**Goal of the exercise:**
The entries below contain a line with "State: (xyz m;" and a line with "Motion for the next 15". Quote exactly those two lines and all lines between them.
═════ Material supplied
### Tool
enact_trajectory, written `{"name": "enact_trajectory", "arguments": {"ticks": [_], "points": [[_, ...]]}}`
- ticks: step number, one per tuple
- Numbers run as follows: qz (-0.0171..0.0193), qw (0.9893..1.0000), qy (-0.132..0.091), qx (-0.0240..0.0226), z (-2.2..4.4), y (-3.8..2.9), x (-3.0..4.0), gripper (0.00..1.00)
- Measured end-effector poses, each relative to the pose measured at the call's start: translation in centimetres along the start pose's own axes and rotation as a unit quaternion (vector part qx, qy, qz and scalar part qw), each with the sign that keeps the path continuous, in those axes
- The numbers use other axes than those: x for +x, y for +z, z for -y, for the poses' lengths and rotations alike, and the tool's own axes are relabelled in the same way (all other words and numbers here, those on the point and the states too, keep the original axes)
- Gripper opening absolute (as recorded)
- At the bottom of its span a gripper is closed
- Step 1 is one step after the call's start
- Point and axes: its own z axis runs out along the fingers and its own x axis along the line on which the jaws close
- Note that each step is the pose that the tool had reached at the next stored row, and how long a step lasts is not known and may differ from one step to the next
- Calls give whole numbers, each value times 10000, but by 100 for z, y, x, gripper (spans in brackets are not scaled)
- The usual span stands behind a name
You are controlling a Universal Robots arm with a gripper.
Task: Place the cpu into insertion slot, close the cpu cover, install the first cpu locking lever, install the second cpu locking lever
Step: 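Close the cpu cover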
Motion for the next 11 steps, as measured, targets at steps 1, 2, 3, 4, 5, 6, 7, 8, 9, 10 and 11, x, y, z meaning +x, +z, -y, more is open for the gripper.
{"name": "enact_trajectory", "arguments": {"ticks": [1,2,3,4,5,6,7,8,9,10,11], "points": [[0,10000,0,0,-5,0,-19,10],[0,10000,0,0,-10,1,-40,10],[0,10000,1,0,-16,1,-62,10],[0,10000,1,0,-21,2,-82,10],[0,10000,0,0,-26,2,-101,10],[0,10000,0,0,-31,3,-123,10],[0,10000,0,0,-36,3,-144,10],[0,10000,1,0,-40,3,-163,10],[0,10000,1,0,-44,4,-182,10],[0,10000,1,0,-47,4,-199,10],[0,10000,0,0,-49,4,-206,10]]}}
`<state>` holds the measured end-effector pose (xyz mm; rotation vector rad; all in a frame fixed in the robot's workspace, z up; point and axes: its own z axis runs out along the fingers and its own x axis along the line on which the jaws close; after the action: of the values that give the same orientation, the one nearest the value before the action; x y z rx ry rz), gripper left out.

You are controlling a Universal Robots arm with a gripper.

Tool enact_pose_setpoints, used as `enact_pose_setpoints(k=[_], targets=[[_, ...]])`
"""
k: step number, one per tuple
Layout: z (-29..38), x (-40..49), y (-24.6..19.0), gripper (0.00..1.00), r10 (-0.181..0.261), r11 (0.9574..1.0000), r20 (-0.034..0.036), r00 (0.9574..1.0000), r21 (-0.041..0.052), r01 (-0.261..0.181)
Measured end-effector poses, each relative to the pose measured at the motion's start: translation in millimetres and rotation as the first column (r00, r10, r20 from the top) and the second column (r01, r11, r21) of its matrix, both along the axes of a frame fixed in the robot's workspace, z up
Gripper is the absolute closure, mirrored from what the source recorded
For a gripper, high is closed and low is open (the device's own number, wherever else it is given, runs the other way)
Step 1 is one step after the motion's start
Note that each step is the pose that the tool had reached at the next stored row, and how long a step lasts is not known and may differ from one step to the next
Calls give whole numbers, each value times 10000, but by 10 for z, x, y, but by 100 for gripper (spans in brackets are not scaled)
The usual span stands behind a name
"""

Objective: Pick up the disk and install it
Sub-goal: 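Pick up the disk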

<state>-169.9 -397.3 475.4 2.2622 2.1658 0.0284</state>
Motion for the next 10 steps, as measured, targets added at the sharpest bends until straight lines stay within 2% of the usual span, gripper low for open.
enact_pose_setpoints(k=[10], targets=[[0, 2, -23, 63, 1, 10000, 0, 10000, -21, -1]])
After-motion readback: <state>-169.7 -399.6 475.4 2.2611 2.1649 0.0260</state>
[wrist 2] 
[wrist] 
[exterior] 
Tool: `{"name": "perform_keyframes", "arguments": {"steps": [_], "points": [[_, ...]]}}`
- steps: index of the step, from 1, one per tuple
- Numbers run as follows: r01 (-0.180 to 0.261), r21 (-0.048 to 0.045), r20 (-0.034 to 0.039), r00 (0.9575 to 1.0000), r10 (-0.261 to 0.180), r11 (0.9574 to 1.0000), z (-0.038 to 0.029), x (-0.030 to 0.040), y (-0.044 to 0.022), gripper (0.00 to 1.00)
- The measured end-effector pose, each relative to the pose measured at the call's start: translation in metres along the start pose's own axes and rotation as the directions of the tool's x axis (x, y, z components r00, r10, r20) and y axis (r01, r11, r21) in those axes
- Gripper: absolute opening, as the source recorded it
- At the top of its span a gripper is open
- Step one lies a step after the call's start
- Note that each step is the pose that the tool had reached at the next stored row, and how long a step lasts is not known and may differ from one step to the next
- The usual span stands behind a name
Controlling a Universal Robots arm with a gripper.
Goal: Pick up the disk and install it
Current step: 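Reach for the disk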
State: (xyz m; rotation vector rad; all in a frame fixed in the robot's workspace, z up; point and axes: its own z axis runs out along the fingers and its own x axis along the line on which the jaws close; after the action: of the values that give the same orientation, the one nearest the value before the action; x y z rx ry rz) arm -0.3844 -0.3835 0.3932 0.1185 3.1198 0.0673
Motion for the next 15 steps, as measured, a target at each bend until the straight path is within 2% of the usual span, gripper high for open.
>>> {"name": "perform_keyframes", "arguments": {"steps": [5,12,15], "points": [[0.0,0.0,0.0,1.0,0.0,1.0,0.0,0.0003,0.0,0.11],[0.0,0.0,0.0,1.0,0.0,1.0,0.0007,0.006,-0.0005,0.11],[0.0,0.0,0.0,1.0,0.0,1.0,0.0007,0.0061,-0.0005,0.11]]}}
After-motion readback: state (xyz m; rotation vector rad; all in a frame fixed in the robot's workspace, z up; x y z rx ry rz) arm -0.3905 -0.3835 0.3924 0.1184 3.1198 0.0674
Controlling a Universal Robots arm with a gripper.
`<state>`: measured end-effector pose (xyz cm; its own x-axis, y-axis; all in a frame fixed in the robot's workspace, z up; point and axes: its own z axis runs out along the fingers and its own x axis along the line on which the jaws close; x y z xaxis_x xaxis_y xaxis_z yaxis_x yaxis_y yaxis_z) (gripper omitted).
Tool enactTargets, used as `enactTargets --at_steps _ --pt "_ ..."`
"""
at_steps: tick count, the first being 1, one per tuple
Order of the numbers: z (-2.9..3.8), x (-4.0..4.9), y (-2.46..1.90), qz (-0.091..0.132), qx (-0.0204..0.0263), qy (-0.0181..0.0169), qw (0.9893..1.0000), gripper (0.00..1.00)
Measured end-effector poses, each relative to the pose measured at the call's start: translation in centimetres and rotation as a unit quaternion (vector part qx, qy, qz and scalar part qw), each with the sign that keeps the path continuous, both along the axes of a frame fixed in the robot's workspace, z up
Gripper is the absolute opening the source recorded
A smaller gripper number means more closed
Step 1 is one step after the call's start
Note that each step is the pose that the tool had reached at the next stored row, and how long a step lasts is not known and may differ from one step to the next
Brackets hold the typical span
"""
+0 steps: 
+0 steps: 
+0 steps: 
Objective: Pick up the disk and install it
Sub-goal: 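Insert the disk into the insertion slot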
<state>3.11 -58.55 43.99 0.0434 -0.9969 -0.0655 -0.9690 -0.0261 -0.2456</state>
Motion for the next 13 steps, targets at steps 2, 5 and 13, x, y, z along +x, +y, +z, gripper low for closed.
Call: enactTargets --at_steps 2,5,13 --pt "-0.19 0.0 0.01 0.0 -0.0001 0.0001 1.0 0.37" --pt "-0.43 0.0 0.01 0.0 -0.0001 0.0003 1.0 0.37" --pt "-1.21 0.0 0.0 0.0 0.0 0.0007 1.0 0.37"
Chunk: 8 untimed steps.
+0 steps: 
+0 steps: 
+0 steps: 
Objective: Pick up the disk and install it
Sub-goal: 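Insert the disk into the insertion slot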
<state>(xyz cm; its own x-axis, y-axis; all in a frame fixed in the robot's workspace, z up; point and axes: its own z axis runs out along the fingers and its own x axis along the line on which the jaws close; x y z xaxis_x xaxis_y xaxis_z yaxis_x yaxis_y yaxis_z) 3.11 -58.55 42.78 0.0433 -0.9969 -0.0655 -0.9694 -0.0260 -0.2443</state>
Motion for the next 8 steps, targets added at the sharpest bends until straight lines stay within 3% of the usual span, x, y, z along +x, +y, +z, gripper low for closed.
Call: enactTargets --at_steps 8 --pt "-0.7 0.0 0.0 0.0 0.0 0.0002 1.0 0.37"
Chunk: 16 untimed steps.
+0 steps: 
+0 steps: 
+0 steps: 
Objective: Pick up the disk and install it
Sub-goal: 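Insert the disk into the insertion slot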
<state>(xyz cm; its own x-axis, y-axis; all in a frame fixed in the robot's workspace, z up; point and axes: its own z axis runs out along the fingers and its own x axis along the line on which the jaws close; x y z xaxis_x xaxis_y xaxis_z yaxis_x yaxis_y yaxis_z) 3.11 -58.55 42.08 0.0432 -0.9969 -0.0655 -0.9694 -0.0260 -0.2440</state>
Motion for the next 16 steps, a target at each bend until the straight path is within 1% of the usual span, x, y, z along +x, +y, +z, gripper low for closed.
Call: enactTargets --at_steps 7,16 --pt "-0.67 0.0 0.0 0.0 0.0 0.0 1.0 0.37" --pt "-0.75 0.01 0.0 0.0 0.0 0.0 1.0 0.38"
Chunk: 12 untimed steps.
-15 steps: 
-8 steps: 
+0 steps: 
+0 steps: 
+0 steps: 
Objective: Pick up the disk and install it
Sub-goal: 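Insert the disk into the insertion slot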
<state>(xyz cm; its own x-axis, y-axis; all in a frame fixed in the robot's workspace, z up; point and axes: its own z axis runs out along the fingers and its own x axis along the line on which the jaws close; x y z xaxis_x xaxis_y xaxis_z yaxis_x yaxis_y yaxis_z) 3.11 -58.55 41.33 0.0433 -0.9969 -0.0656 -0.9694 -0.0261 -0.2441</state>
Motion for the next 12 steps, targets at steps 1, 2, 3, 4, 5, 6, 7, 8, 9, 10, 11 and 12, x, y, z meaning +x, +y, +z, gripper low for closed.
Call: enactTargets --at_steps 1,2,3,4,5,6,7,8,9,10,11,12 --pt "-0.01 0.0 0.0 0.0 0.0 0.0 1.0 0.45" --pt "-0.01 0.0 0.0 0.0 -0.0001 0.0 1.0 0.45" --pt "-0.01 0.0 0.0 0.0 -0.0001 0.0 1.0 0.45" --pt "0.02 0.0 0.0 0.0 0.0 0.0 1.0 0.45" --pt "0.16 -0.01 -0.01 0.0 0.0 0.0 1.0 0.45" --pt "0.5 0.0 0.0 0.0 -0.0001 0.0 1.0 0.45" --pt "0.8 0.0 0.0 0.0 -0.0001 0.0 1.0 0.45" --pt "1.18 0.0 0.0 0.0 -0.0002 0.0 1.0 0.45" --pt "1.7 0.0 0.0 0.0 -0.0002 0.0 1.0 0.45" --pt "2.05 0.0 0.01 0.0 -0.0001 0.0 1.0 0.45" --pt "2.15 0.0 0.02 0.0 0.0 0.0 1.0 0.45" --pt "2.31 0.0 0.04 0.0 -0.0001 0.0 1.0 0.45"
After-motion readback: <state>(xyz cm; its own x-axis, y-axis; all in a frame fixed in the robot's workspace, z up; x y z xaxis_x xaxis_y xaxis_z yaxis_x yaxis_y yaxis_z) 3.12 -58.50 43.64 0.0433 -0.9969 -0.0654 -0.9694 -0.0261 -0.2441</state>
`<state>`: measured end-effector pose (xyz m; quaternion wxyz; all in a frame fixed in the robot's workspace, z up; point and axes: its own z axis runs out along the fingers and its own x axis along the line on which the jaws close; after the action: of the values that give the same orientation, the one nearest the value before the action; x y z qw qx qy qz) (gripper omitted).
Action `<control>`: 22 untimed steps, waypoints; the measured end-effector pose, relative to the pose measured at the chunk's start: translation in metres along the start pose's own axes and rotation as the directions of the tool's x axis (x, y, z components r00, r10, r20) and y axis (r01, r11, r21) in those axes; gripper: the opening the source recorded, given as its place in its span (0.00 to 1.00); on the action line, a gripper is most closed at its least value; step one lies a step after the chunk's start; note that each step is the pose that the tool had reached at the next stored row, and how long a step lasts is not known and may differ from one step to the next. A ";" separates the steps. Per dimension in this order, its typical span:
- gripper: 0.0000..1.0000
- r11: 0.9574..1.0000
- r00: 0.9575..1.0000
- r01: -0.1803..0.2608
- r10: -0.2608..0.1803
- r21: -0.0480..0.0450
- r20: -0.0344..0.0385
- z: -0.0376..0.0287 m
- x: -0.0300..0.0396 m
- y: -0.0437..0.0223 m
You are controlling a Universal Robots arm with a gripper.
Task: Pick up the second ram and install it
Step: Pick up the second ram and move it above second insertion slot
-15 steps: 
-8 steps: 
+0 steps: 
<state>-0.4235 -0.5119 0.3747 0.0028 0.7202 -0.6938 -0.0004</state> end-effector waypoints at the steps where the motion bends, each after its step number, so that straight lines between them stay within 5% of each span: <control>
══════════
**Result of this exercise:**
State: (xyz m; rotation vector rad; all in a frame fixed in the robot's workspace, z up; point and axes: its own z axis runs out along the fingers and its own x axis along the line on which the jaws close; after the action: of the values that give the same orientation, the one nearest the value before the action; x y z rx ry rz) arm -0.3844 -0.3835 0.3932 0.1185 3.1198 0.0673
Motion for the next 15 steps, as measured, a target at each bend until the straight path is within 2% of the usual span, gripper high for open.

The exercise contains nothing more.